Check that the secret phrase from the Nginx configuration file (the directive proxy_set_header X-Forwarded-Secret) matches the phrase in the control panel and COREmanager configuration files (the directive ForwardedSecret).

When you add the secret phrase in the Nginx configuration file, also add it in the control panel and COREmanager configuration files.

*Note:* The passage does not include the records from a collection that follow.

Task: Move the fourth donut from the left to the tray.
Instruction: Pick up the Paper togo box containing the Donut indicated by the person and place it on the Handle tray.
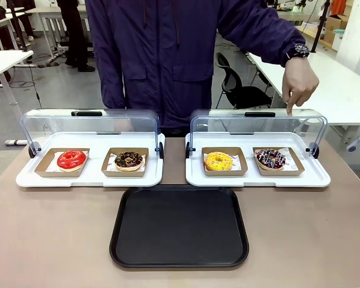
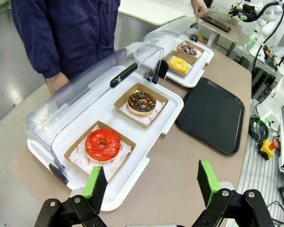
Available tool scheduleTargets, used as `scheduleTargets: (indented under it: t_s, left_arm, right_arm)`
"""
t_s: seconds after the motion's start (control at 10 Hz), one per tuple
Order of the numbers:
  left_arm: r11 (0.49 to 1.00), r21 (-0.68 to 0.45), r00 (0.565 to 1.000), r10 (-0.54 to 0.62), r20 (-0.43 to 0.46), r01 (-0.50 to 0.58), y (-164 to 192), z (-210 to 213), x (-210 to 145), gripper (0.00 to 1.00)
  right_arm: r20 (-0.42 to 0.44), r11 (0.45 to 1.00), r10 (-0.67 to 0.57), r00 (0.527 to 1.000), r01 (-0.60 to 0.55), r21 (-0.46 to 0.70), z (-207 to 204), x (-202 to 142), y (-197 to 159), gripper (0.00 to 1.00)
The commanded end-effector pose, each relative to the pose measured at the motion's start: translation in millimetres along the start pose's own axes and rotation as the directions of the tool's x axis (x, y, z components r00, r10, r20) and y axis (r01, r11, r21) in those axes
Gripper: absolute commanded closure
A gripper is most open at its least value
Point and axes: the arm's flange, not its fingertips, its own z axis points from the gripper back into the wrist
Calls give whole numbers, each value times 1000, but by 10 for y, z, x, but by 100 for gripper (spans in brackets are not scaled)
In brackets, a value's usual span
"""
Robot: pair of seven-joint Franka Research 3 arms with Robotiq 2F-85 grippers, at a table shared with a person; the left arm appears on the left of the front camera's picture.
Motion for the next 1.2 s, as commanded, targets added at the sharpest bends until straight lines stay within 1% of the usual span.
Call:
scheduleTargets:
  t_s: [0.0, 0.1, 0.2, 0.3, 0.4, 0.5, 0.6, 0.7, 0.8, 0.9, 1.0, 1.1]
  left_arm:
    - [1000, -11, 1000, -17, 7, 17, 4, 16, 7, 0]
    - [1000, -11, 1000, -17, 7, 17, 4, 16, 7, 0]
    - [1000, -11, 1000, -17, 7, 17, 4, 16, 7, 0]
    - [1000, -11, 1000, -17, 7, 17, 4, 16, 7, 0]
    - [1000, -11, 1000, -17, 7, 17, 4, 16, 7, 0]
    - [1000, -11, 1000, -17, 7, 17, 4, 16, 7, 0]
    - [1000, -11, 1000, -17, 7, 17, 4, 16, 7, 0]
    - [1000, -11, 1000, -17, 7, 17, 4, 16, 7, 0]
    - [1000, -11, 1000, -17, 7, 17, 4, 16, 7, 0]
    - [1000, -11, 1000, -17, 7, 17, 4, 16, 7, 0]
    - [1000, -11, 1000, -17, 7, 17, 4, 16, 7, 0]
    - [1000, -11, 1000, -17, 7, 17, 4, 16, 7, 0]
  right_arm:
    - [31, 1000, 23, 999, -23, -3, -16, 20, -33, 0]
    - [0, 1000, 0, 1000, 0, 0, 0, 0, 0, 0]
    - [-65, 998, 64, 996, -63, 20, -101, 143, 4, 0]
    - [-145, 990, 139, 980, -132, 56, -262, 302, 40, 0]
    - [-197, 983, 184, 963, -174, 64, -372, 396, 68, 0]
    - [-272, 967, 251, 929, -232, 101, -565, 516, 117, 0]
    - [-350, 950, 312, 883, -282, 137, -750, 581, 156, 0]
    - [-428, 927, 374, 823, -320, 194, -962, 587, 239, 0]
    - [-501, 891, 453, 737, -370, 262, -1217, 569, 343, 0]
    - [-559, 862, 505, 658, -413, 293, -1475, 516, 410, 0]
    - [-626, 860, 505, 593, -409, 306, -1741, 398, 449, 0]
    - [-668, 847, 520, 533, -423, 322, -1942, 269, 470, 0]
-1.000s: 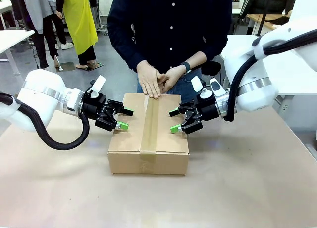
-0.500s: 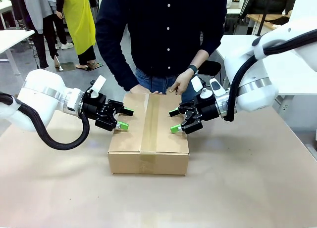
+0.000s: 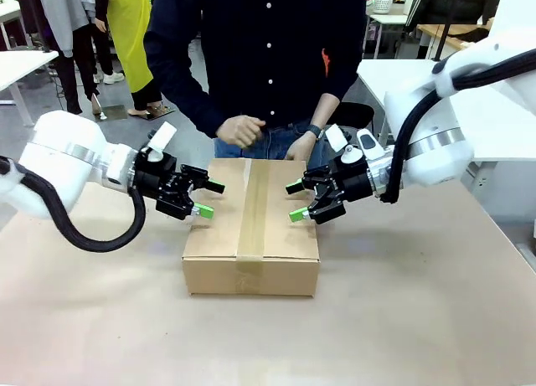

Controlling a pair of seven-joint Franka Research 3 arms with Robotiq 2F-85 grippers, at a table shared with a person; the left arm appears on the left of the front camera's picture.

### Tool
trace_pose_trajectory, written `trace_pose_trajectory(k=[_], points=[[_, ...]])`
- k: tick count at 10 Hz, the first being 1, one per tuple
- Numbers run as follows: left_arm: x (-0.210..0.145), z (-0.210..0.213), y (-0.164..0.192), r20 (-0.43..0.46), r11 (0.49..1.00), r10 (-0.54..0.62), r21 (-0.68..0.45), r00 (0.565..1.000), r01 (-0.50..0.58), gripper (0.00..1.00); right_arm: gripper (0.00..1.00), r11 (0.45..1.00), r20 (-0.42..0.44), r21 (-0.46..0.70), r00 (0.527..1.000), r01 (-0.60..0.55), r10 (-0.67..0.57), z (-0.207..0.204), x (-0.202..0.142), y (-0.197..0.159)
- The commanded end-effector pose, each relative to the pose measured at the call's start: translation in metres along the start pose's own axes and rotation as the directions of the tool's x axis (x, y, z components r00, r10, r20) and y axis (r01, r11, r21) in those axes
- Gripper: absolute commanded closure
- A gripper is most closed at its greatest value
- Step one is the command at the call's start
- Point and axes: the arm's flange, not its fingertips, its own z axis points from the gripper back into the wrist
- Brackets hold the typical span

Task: Pack the gift set into the box.
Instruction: Press and hold the closed box until the human finishes sealing it.

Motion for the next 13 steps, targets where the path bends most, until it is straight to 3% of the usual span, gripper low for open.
trace_pose_trajectory(k=[1, 2, 4, 5, 6, 7, 13], points=[[0.049, 0.058, -0.066, 0.146, 0.995, -0.068, -0.060, 0.987, 0.077, 0.00, 0.00, 0.999, 0.169, -0.012, 0.985, -0.044, 0.045, 0.066, 0.025, 0.040], [0.059, 0.100, -0.098, 0.264, 0.990, -0.123, -0.033, 0.957, 0.136, 0.00, 0.00, 0.997, 0.310, -0.047, 0.948, -0.069, 0.080, 0.111, 0.028, 0.065], [0.032, 0.180, -0.145, 0.462, 0.980, -0.194, 0.053, 0.865, 0.192, 0.00, 0.00, 0.976, 0.507, -0.215, 0.849, -0.044, 0.150, 0.195, -0.009, 0.106], [0.003, 0.210, -0.160, 0.532, 0.968, -0.225, 0.216, 0.816, 0.126, 0.00, 0.00, 0.904, 0.537, -0.427, 0.812, 0.029, 0.228, 0.222, -0.041, 0.121], [-0.016, 0.222, -0.166, 0.591, 0.959, -0.221, 0.278, 0.776, 0.062, 0.00, 0.00, 0.839, 0.544, -0.538, 0.794, 0.083, 0.270, 0.229, -0.060, 0.125], [0.048, 0.189, -0.165, 0.464, 0.978, -0.206, 0.124, 0.862, 0.167, 0.00, 0.00, 0.967, 0.499, -0.253, 0.857, 0.000, 0.131, 0.207, -0.001, 0.112], [0.048, 0.189, -0.165, 0.464, 0.978, -0.206, 0.124, 0.862, 0.167, 0.00, 0.00, 0.967, 0.499, -0.253, 0.857, 0.000, 0.131, 0.207, -0.001, 0.112]])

Restart the control panel to apply the changes in the configuration file:

/usr/local/mgr5/sbin/mgrctl -m mgrName exit
 Details

mgrName is the short name of a control panel:

  • ispmgr — ISPmanager;
  • billmgr — BILLmanager;
  • vmmgr — VMmanager KVM or Cloud;
  • vemgr — VMmanager OVZ;
  • dcimgr — DCImanager;
  • ipmgr — IPmanager;
  • dnsmgr — DNSmanager.

To open the control panel through the http protocol, configure the redirect to https. To do so, add the following information to Nginx configuration file:

https redirect
server {
	listen 10.10.10.10:80;
	server_name my.domain.com;
	rewrite ^(.*)$ https://$server_name$1 permanent;
	}
 Details

my.domain.com is the domain name that we use as an example here. You should use your website domain name.

Restart Nginx to apply the changes:

service nginx restart

ihttpd settings

In the ihttpd configuration file /usr/local/mgr5/etc/ihttpd.conf remove the redirect raw to avoid address cyclic readdressing.

COREmanager will open by https://10.10.10.10/ per default. To change this, create the index page /usr/local/mgr5/bin/index: this is the file that contains “mgrName” so the selected control panel will open by the IP address.

 Details

mgrName is the short name of a control panel.

  • ispmgr — ISPmanager;
  • billmgr — BILLmanager;
  • vmmgr — VMmanager KVM or Cloud;
  • vemgr — VMmanager OVZ;
  • dcimgr — DCImanager;
  • ipmgr — IPmanager;
  • dnsmgr — DNSmanager.

Redirect the A record to the corresponding IP address (10.10.10.10) to open a control panel by the domain name.